With respect to the demonization of free trade by anti-globalization forces, Joffe later asked, “What if the real enemy is not free trade but technology?” Perhaps, he mused, the consequences of free trade are not driving the current reaction to globalization and immigration, but the disruptive technology that is upending economic arrangements and people’s individual lives.

Refuting the Brexit argument

 Joffe asserted that the UK was highly integrated into the EU, which remains the largest market for its manufactured exports. The newspaper publisher discounted the arguments that an exit would rid the UK of onerous labor regulations, reduce its monetary contributions to the European project and give it greater access to non-EU markets. The UK, he pointed out, already has the lowest level of labor regulation of any EU member state. And in order to continue to access the unified European market, the UK would then have to join the European Economic Area — for a fee that would nearly equal its current EU contributions (and without a voice in its governance).


Brexit sign. (Photo: Paul Lloyd/ Flickr, 2016; cropped. CC BY-NC-SA 2.0

As for the “keep-out-the-foreigners” argument, he noted that the UK was not a signatory of the Schengen Agreement of 1985 and thus already controlled its national borders. And Joffe warned that should the UK move to limit immigration from EU members, it may provoke those countries to take action against the two million British citizens living on the European continent. 

Prime Minister Cameron has already used the threat of a potential U.K. exit to wrest significant concessions from the EU, said Joffe. Those concessions include an agreement with the EU that the goal of “ever closer unity” does not apply to the UK, as well as relief from paying work benefits for new immigrants for a period of four years.

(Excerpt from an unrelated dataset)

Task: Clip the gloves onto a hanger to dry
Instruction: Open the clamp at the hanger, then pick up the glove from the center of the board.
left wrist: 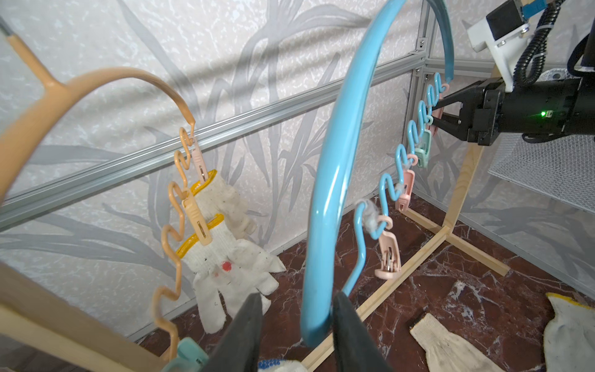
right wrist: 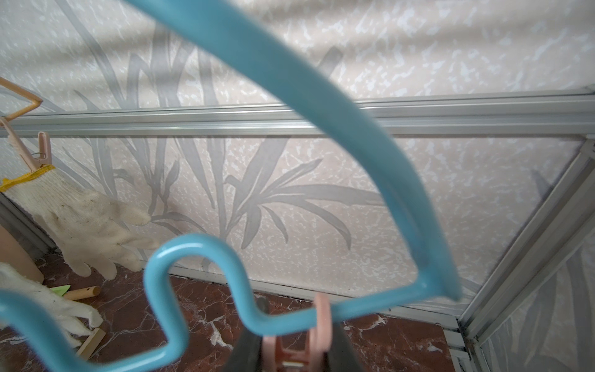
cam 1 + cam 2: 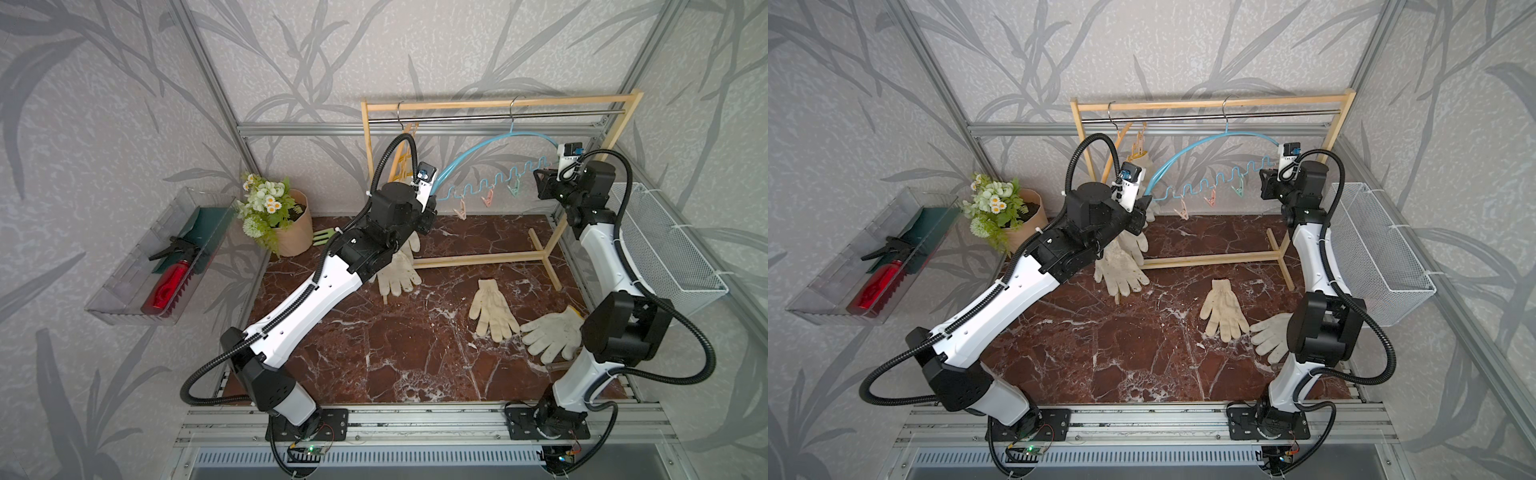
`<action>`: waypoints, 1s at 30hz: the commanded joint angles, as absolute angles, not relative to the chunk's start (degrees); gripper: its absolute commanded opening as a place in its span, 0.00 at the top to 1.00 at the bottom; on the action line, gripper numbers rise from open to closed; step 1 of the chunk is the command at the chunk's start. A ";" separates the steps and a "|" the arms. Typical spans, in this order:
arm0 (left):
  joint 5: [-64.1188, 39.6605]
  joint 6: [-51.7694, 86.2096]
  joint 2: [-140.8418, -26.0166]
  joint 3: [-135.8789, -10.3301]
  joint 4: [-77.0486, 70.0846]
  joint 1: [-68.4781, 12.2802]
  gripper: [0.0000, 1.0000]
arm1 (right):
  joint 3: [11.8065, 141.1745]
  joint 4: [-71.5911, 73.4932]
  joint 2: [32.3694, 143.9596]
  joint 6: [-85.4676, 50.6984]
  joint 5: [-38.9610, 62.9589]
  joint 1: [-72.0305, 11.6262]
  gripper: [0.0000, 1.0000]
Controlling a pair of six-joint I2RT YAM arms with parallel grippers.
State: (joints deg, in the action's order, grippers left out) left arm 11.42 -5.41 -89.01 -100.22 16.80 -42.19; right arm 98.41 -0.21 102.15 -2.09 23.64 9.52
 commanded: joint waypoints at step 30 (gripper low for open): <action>8.98 21.17 -117.35 -94.56 14.08 -60.28 0.62 | 88.67 5.97 91.42 -9.41 23.56 8.61 0.78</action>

Finally, Joffe stressed the long-term gains in trade and economic growth that the UK had derived from EU membership.

Should the UK vote to leave the EU, Joffe predicted that it would experience a stock market crash; a currency devaluation; the departure of Prime Minister Cameron from power; an “ever closer union” between France and Germany; and a successful second referendum in Scotland in favor of leaving the United Kingdom. Without free trade, he commented, the UK will simply end up with low-productivity firms at home.

Germany and the refugee crisis

Asked to comment about German Chancellor Angela Merkel’s handling of the refugee crisis in Germany, Joffe said, “I think Merkel has been very, very adroit.” At first, he explained, she took the moral high road, accepted refuges without limit and sought to make amends for Germany’s racist past. “Then she realized,” he continued, “that with 1.2 million refugees in the country just last year, it was putting enormous strains on the political system.”

In what Joffe termed a brilliant tactical move, Merkel managed to retain her openness to refugees and avoid closing Germany’s borders by waiting for countries further south along the Balkan route to close theirs (as Hungary, Austria and others subsequently did). She then negotiated an agreement with Turkey on behalf of the EU in March 2016 that further de-escalated the situation. Under that agreement, Turkey receives monetary support, travel privileges and other perks from the EU in return for holding Syrian and other refugees in Turkey while their applications to the EU are processed.

“So for the time being,” he commented, “the crisis that really threatened to blow up in her face… is contained.” He conceded, however, that “the Turks have in their hands the power to regulate the flow of refugees at will… and it’s a very unpleasant position to be in.”


All non-captioned photos in text by Peggy McInerny/ UCLA.